Monday, February 11, 2019

The Count of Monte Cristo by Alexandre Dumas

I won't lie. It took me forever to read The Count of Monte Cristo by Alexandre Dumas. This classic is heavy going, and some understanding of French history during the Napoleonic era won't hurt. I will also admit that I cheated a little and watched the 2002 film adaption of the novel that stars Jim Caviezel and Guy Pearce. I can understand why the scriptwriters made some of the decisions they did. This is a big story, filled with numerous subplots.

The short of it is that the young merchant sailor Edmond Dantès has a bright future, except that he is brought down by three people he considers friends, who envy his potential. He is locked up for many years in a prison, his identity all but erased, and during that time his betrayers all become highly successful people – one of them even marrying Edmond's beloved Mercédès. While incarcerated, Edmond befriends a fellow inmate, who not only teaches him but bestows upon him the location of a vast fortune. When Edmond eventually escapes, he sets himself up as the rather Byronic Count of Monte Cristo, who returns to Paris to exact vengeance on all who did him wrong.

What follows is an epic monstrosity of a novel bloated with subplots and a vast horde of characters to make readers dizzy with all the names and relations if they don't keep notes on the side. How Dumas kept it all straight, I don't know. In other words, this is not a novel I'd suggest abandoning for a while then try to pick up again. You won't just have lost the plot, you'll have dropped it in a fathomless well without any hope of recovering it.

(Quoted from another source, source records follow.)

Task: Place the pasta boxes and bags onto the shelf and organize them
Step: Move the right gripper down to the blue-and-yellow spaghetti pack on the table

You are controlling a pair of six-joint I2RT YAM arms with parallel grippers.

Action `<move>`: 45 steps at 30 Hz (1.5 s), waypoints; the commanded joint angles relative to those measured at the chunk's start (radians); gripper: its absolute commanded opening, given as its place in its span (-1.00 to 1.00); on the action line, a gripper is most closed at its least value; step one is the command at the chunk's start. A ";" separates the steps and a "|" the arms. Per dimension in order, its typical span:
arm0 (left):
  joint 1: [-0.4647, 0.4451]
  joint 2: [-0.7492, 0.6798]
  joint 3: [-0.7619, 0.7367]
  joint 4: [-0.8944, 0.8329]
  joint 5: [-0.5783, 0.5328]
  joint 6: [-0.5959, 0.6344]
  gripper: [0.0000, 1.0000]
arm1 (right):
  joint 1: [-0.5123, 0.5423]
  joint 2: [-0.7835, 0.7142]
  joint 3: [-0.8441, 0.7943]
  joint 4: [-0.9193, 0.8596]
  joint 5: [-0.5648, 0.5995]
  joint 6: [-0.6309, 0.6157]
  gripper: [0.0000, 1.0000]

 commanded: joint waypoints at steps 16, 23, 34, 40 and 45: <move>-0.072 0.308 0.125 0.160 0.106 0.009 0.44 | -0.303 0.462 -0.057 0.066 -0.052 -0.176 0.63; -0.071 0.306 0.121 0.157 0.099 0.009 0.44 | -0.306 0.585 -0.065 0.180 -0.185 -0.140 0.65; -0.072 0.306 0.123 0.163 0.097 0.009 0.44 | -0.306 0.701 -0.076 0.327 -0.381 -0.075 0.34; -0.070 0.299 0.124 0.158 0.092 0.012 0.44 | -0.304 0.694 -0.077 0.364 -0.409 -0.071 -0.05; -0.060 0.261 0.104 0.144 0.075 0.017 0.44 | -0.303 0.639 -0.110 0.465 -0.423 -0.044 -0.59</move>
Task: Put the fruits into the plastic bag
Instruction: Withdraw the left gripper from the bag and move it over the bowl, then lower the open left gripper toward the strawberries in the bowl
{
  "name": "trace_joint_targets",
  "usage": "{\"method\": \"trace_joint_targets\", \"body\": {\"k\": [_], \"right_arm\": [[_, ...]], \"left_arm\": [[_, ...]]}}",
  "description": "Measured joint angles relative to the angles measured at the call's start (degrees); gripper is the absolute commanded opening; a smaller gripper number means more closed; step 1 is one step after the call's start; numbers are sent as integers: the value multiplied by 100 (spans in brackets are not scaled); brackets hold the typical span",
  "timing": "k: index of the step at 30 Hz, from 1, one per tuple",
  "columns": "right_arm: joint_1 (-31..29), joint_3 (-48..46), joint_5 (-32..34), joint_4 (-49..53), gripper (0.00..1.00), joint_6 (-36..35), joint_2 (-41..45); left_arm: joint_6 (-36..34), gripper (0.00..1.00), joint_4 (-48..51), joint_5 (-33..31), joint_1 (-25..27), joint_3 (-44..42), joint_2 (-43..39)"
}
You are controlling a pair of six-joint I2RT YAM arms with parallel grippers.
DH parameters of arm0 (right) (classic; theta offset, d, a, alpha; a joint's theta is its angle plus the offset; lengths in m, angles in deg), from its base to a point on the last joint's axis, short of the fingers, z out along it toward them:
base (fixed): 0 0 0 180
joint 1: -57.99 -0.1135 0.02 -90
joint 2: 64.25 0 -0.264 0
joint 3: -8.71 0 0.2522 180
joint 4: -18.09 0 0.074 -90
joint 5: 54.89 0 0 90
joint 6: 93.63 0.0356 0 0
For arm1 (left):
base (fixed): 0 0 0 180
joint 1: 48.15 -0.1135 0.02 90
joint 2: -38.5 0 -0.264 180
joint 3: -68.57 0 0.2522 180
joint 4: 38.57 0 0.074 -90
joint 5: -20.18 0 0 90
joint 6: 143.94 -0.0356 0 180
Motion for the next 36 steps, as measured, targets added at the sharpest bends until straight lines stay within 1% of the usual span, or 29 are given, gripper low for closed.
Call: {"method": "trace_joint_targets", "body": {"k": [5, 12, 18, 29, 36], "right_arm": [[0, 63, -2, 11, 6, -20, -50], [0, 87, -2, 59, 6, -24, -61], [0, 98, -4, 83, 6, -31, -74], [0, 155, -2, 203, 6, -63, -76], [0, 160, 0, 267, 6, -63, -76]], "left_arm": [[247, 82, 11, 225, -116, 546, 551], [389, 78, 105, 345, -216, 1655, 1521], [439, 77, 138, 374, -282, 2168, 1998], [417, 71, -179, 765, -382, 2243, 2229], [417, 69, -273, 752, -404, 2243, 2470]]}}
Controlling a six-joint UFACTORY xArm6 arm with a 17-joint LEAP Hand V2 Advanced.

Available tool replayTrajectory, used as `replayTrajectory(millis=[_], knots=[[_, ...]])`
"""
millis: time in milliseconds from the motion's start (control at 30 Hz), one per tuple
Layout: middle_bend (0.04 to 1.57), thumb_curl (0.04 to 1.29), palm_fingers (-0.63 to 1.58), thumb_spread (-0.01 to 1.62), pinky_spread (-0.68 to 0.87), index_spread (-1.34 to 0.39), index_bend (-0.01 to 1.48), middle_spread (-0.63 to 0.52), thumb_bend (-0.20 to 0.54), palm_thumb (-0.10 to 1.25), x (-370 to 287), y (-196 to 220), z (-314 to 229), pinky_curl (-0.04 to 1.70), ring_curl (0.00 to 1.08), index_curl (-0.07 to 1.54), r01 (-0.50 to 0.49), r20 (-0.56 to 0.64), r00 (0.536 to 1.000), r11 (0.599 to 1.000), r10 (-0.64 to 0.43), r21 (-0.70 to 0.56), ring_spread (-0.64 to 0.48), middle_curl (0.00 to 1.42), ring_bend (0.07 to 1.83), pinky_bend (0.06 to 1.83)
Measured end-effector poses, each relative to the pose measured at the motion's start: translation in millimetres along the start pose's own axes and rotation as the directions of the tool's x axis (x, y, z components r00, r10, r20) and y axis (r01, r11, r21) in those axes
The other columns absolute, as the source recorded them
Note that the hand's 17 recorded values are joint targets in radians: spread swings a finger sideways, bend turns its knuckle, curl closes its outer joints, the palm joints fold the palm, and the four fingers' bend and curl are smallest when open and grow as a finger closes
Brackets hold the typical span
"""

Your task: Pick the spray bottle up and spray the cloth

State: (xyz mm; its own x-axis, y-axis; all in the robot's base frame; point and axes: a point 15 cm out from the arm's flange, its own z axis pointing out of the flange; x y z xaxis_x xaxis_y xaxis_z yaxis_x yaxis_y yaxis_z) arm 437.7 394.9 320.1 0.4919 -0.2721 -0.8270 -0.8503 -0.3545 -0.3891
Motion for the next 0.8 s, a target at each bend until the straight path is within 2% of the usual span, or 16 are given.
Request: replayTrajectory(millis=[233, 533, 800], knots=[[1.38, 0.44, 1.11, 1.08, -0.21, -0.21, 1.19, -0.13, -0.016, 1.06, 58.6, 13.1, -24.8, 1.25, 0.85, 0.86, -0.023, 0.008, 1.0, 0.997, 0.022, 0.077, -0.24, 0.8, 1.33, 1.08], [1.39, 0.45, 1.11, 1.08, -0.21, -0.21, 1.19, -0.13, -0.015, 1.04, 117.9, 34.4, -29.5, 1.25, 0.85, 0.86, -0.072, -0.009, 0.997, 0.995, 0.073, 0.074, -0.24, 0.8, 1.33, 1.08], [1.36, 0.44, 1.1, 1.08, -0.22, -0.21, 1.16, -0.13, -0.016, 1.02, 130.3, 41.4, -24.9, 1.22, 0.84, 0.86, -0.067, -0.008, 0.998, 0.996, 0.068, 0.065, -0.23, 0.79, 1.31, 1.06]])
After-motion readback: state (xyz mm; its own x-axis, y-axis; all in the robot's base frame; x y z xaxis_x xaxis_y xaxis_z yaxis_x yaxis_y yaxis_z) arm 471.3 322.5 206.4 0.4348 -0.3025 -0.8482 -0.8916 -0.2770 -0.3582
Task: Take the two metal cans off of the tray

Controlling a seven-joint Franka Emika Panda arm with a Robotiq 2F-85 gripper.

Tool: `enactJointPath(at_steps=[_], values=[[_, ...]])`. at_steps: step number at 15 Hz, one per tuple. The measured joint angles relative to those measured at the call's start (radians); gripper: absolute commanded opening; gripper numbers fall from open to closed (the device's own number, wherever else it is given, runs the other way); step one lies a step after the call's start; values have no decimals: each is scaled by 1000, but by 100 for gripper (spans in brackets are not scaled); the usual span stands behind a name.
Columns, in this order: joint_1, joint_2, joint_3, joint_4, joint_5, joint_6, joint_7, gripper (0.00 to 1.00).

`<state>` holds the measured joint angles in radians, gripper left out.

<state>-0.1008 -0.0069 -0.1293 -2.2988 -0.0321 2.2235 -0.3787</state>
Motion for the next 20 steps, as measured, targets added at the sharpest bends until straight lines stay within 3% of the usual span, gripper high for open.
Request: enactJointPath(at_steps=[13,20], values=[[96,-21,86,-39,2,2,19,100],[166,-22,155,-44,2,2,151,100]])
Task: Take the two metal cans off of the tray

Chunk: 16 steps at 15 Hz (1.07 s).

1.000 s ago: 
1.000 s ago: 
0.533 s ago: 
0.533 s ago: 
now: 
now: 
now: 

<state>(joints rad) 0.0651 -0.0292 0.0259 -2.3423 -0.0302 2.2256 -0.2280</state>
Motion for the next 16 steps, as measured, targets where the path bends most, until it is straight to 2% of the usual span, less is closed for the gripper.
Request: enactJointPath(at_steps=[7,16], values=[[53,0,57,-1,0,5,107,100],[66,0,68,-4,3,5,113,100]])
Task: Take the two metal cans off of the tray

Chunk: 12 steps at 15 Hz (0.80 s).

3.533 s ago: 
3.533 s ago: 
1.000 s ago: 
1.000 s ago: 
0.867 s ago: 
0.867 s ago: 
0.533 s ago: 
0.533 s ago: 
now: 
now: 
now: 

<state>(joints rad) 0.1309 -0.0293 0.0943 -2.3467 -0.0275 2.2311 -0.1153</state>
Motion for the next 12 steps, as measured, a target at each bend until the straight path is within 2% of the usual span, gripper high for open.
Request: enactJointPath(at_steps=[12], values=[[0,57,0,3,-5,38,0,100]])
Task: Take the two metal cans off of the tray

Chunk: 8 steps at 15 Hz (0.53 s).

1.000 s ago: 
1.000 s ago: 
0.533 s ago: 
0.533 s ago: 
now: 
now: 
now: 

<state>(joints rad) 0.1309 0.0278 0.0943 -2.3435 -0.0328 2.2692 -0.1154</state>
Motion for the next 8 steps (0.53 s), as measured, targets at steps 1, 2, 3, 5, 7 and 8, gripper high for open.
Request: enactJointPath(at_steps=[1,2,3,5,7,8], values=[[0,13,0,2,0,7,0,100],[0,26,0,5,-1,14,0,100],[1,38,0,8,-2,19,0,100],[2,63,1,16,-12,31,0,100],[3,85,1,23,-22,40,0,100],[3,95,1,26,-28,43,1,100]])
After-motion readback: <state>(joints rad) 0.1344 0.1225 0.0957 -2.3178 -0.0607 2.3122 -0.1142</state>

Dumas is a keen observer of human nature, and for that reason alone it's worth reading this novel. I suspect the convoluted plot was created precisely so that he could revel in the complicated dance he wove for his characters. One thing that did annoy me, and perhaps it is because of the writing style itself, is that he writes in a shallow third person that verges on omniscient – sometimes addressing the reader. This is purely a writing convention that's a product of its time, but if you're looking for a deeper understanding of a viewpoint character's inner workings, you're not going to get it here – Dumas is deliberately mysterious, often, in order to maintain suspense.

As a template for designing a complex narrative, The Count of Monte Cristo is rich for the pickings, and in that regard I do recommend it to authors who're looking for ideas. I certainly learnt a lot from this. Just be warned, this is not exactly a novel you'll read cover to cover in a week.

PS, you can pick up a free copy of this over at Project Gutenberg.

Monday, February 4, 2019

Elevation 2: The Rising Tide by Helen Brain

The Rising Tide, which is part two of Helen Brain's Elevation series, continues the tale of Ebba den Eeden, the mistress of Greenhaven. The setting is a post-apocalyptic future where the rising sea levels have turned the Table Mountain range into a series of islands cut off from the African mainland. If we'd hoped that things would be simpler for Ebba after she defeated the High Priest, we're sorely mistaken. Her actions have inadvertently ushered in an era where her region suffers military control. Everyone wants Greenhaven – it has the most fertile land – and Ebba is hard pressed to meet the demands placed on her.

What follows is what I'll affectionately term as "Ebba makes one bad decision after the other." In fact, I wanted to slap her upside the head to knock some sense into her. I agree with Aunty Figgy that boyfriend Micah is Bad News, but of course Ebba is so hopelessly in love with the chap that she's willing to let him distract her from her true goal: that of uniting the mysterious missing amulets and saving the world from catastrophe. (Then again, if I consider how boy-mad I was at 16, I forgive Ebba to a degree.)

That bloody Micah has it in his head that he's going to lead a rebellion, even if it means placing everyone on Greenhaven in danger. And I'm pretty sure Ebba has all the right of it to worry about Micah hanging out with the luscious and conniving Samantha Lee. Poor Ebba doesn't stand a chance – it's in this instalment that her sheltered upbringing in the Colony truly hamstrings her as she flounders about trying to do the right thing. (And making more of a mess while she does.)

There's a smidge of "middle book" syndrome at play here – with plenty of foreshadowing for things to come in book three, I'm certain. I spent a lot of my time saying, "Ag no, Ebba, don't." Her limited vision in terms of how she's manipulated by other people and how hard she tries to please other people to the detriment of her own goals grated on me after a while, and I'm not sure if she redeems herself in my eyes by the end. Here's hoping for book three.

What I love about the Elevation trilogy is the fact that the story is unconventional in terms with what I'm accustomed to when it comes to YA. Helen's characterisation, especially in dialogue and the way people are constantly at cross purpose with each other feels authentic. I'm also so pleased for her that she's also signed a lovely big contract that will see this trilogy hit overseas markets. Her voice and her world building is fresh and the story is engaging. I'm looking forward to the next instalment.